● Exercise description
Pick out and copy every line below that has the word "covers".

[Source data]
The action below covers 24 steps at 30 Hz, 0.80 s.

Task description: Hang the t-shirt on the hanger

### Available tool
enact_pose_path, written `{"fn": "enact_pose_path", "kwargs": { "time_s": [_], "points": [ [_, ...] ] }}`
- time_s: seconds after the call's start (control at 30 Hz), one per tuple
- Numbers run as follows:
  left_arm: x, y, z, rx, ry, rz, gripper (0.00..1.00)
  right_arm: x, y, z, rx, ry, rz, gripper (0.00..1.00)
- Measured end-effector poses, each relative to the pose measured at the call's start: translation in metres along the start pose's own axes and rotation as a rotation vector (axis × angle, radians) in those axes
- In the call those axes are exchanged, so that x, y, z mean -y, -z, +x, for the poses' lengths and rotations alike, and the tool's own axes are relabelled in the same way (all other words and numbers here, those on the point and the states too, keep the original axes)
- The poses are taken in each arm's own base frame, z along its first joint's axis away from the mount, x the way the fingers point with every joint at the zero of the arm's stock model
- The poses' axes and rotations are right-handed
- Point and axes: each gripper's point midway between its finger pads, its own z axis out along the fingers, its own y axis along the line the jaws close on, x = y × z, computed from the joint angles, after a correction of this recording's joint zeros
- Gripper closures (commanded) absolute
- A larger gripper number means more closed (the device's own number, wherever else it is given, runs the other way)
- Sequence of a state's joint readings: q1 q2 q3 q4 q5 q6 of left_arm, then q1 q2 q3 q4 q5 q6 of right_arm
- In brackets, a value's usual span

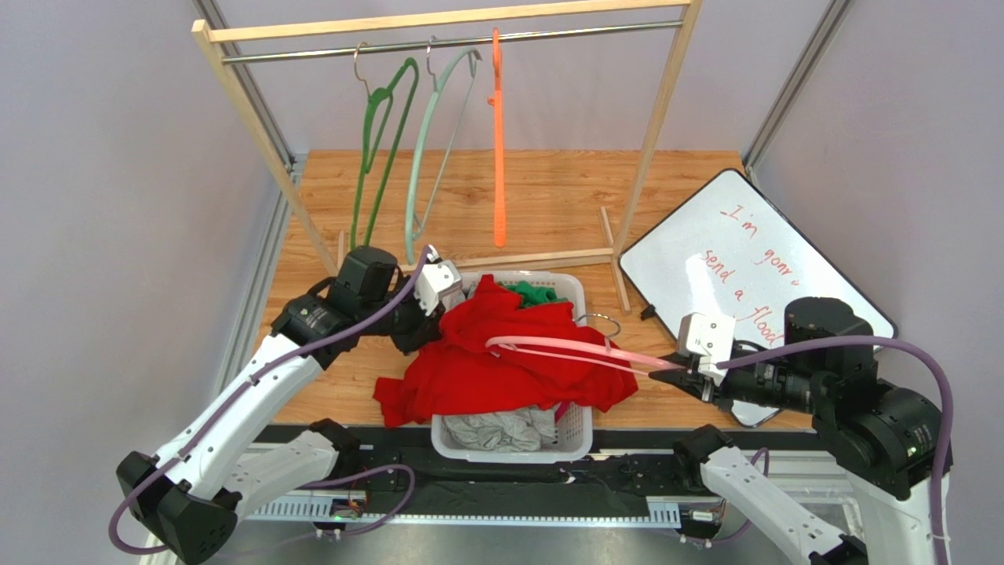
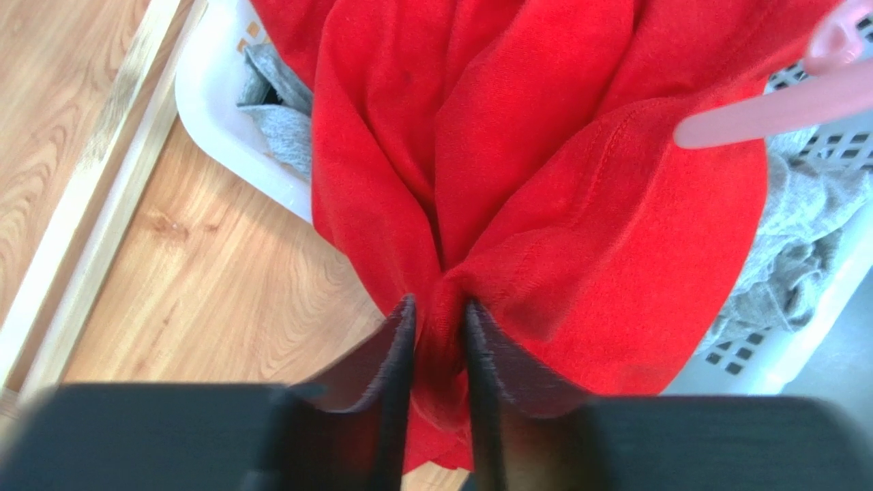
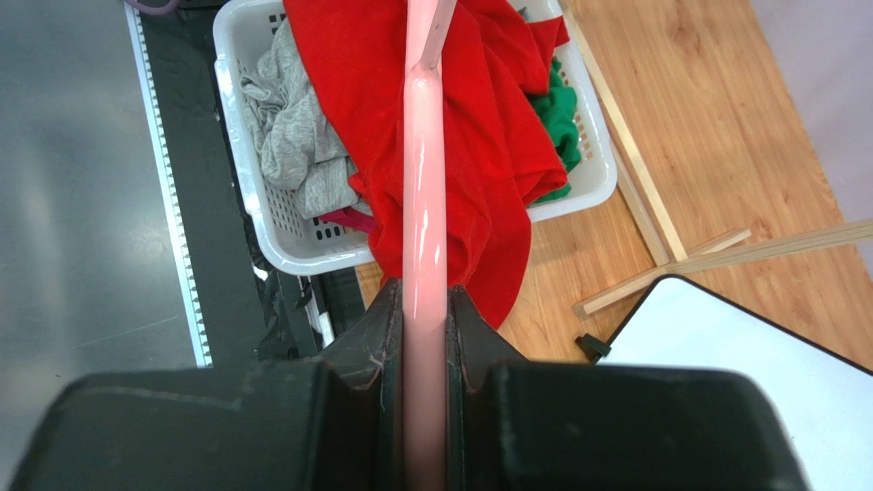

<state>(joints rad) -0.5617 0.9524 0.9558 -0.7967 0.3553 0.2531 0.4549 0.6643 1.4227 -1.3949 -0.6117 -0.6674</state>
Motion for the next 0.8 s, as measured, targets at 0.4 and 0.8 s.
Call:
{"fn": "enact_pose_path", "kwargs": {
  "time_s": [0.4,0.8],
  "points": [
    [0.023,0.062,-0.017,0.106,-0.018,0.012,0.45,-0.005,-0.001,-0.011,0.040,0.013,-0.052,1.00],
    [0.075,0.067,-0.019,0.124,-0.277,0.177,0.54,-0.008,-0.004,-0.008,0.046,0.065,-0.070,1.00]
  ]
}}
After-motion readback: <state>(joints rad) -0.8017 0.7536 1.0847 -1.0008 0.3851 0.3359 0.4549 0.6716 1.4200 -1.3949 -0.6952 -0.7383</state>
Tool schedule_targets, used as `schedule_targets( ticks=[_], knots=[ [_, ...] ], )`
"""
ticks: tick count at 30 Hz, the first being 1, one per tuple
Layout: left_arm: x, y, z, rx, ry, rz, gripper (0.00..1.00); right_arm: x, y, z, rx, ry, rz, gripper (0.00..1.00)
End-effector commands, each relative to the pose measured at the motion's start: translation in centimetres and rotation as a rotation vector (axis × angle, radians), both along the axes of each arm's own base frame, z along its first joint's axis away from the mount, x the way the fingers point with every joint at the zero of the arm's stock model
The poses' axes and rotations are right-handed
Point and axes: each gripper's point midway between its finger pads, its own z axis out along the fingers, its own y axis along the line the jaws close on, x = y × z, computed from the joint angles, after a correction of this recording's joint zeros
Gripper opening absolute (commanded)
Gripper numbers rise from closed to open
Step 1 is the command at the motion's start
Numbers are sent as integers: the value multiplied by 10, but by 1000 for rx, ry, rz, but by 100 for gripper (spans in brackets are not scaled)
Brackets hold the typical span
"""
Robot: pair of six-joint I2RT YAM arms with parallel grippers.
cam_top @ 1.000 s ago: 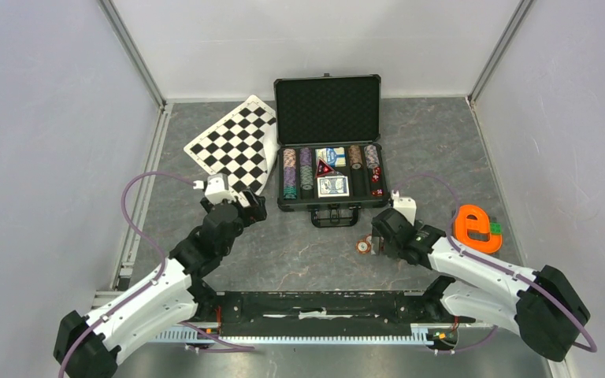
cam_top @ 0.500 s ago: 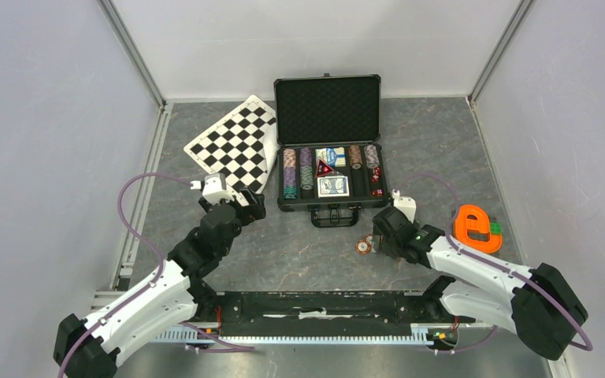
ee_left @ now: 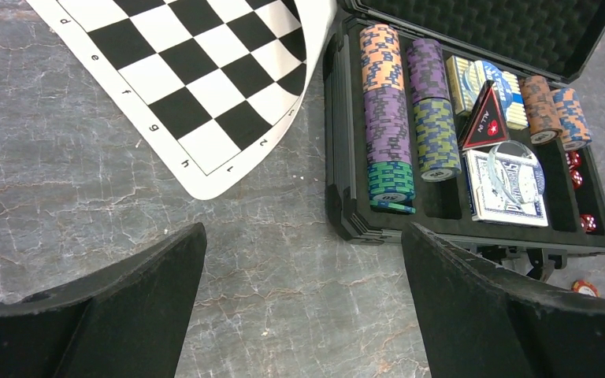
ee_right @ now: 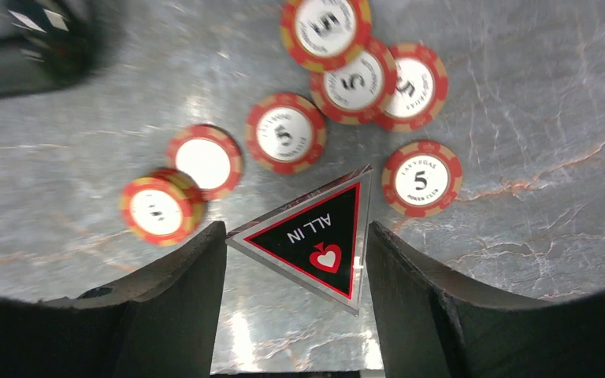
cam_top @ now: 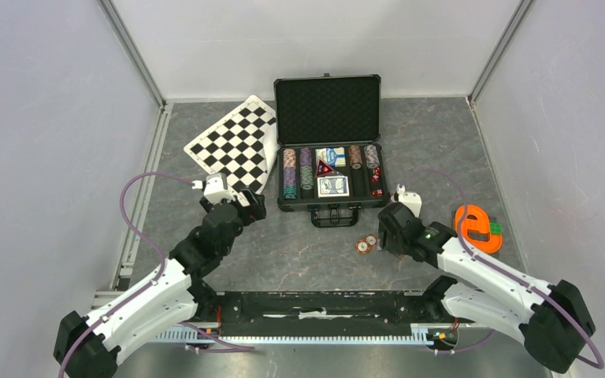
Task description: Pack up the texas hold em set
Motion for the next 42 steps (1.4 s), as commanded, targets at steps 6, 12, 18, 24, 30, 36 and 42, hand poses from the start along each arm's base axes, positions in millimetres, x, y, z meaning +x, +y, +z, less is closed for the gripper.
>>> schedule_targets(
  ticks=[6,12,18,24,30,36,42],
  knots=[
    [5,-1,11,-8,-46,6,100,69,40,109,72,-211,72,60],
    [3,2,8,1,-45,9,100,132,79,157,104,-307,135,57],
    [3,3,7,13,-46,8,100,191,114,164,47,-330,183,58],
    [5,2,3,28,-40,7,100,235,136,148,20,-319,200,58],
    [6,1,-3,46,-21,2,100,260,136,124,-8,-284,200,59],
    [7,0,-6,60,-10,0,100,272,129,101,-22,-250,224,65],
    [10,-2,-3,55,-23,0,100,277,141,99,49,-259,329,86]
  ],
)
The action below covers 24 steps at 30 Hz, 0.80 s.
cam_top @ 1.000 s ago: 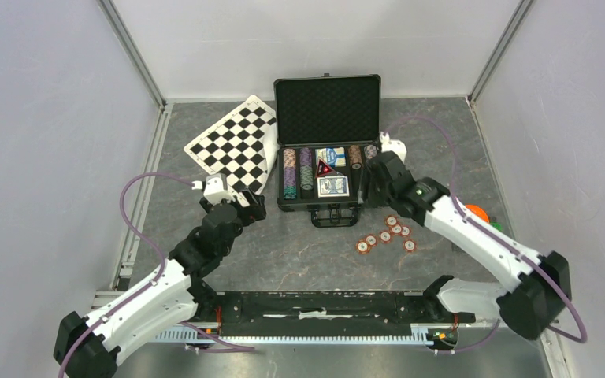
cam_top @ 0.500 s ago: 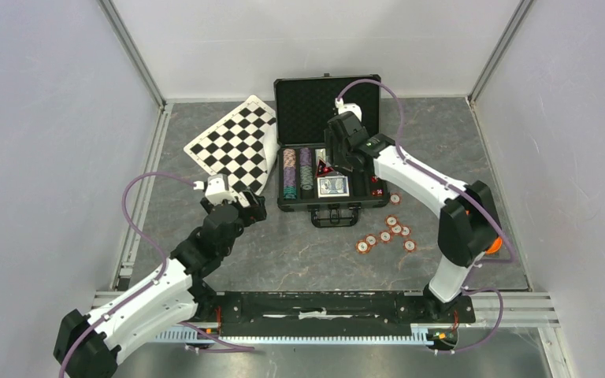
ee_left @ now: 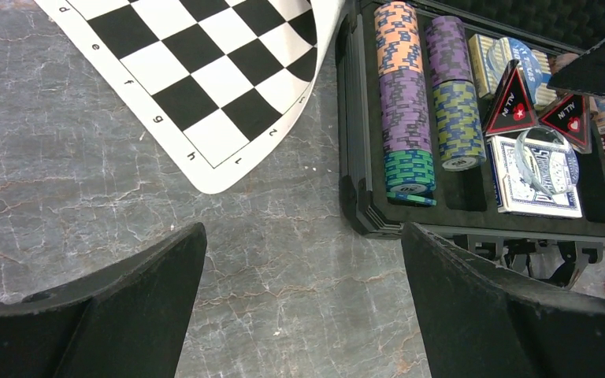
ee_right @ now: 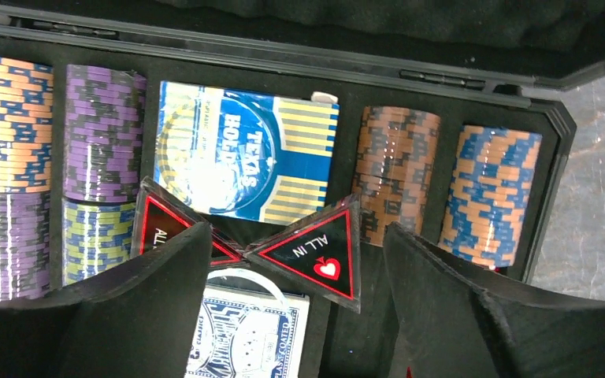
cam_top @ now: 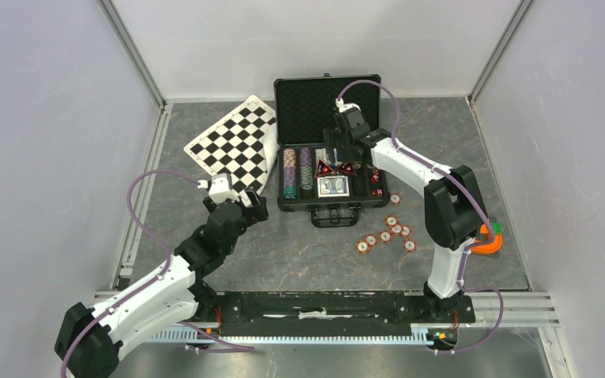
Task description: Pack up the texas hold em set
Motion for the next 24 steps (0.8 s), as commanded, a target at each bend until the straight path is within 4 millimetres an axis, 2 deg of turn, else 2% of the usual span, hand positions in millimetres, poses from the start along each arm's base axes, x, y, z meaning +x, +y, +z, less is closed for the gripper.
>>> schedule_targets(
  ticks=[1,2,6,8,13,17,20,24],
  knots=[
    [8,-1,15,7,-58,6,100,17,17,28,79,-82,93,93],
    [8,-1,14,8,-57,6,100,16,12,32,71,-87,79,98],
    [8,-7,14,13,-54,-30,100,3,-11,52,34,-139,46,98],
    [9,-13,10,12,-44,-57,100,-13,-26,56,15,-148,41,98],
    [14,-38,2,5,28,-159,100,-62,-72,34,-61,-115,5,98],
    [18,-52,-1,-25,61,-202,100,-87,-107,15,-80,-97,-32,98],
    [21,-56,-4,-59,96,-205,100,-98,-116,3,-47,-66,-20,97],
    [21,-54,-2,-67,88,-207,100,-112,-119,3,-25,-86,5,97]
  ],
)
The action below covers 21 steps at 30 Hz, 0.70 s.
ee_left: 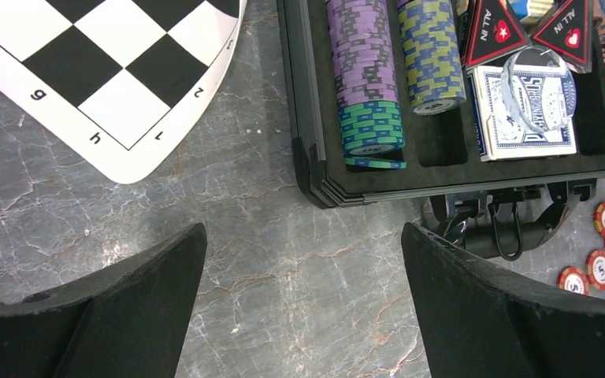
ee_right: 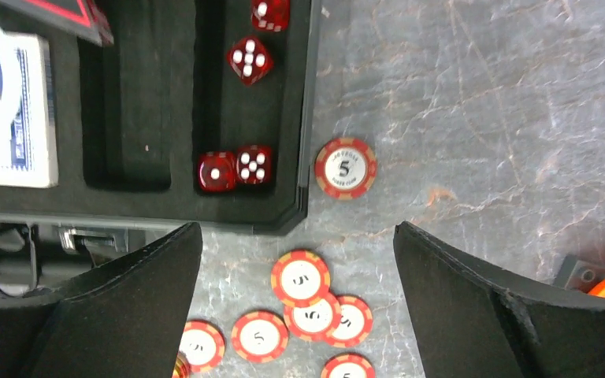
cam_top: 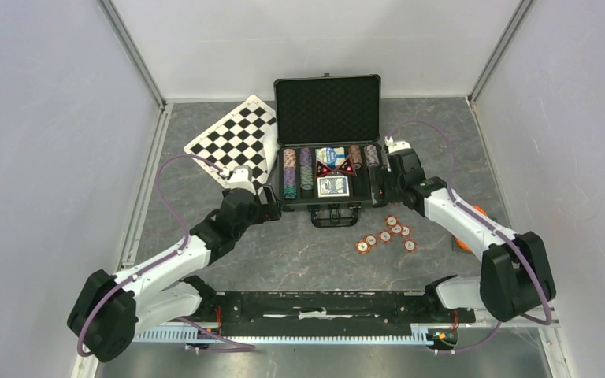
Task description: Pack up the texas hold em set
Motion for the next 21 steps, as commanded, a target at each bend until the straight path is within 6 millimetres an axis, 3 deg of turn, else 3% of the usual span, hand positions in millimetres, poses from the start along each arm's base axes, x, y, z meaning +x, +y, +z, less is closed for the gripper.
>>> schedule_targets(
  ticks=[1,5,11,15,21],
  knots=[
    [9,-10,30,-77,-75,-21,100,-6,4,18,48,-92,56,97],
    [2,-7,33,-68,-107,-51,100,-34,-14,9,10,-54,17,96],
    [-11,-26,36,-155,-149,-166,97,-83,-32,-13,27,-9,-26,98],
    [-12,-28,35,-130,-164,-187,98,-101,5,-11,165,-14,133,94],
    [-14,-16,46,-141,-233,-151,98,-122,45,-17,128,78,218,88]
  ],
)
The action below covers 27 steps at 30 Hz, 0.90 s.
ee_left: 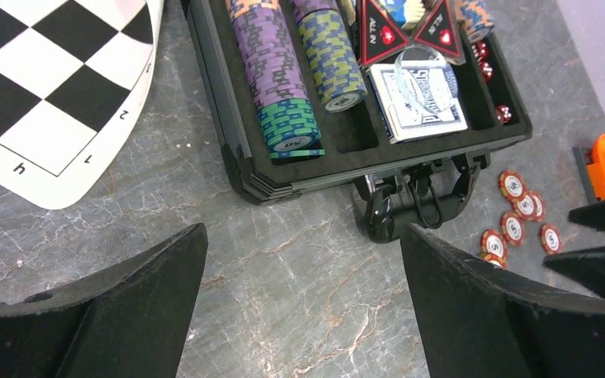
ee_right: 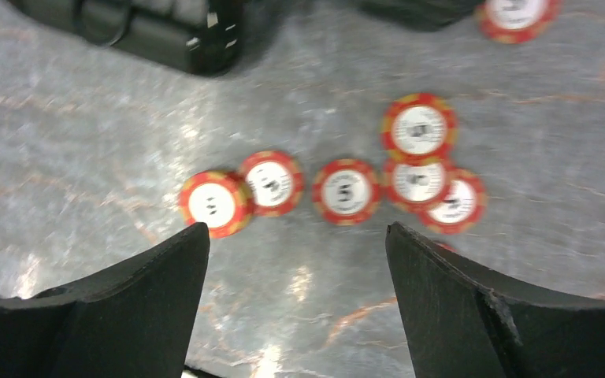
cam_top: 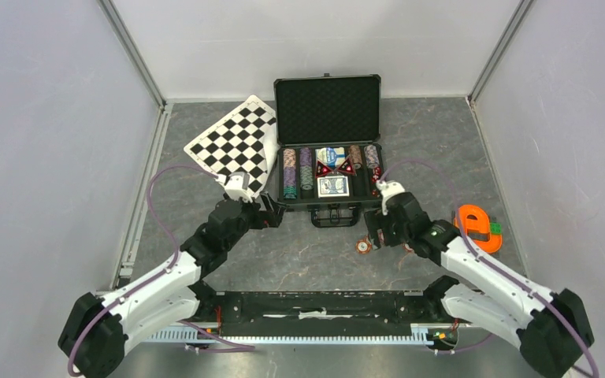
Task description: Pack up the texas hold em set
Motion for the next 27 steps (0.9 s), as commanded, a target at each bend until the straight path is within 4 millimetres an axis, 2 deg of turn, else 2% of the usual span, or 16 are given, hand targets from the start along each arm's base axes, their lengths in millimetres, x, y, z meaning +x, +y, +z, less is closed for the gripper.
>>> schedule_targets(
  ticks=[1,5,10,13,17,21,27],
  knots=[
    [2,7,24,-17,-122,14,98,-12,29,1,46,70,-3,87],
    [-1,18,30,-26,-151,54,99,-27,44,-11,91,149,-87,85],
    [-3,20,32,-43,-159,59,100,-28,55,-17,192,113,-176,84],
    [-3,16,32,-49,-151,46,100,-24,55,-16,135,97,-214,82],
    [-4,13,32,-59,-142,33,100,-26,65,-17,7,108,-198,83],
    [-5,11,34,-71,-144,25,100,-30,76,-31,44,149,-197,79],
    [-8,10,38,-90,-147,15,100,-35,71,-48,10,186,-243,77]
  ],
)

● Response to this task
The action below covers 24 steps at 30 Hz, 0.80 s.
The action below covers 24 steps at 30 Hz, 0.80 s.
The action below covers 21 steps at 30 Hz, 0.70 s.
The action below covers 27 steps at 30 Hz, 0.90 s.

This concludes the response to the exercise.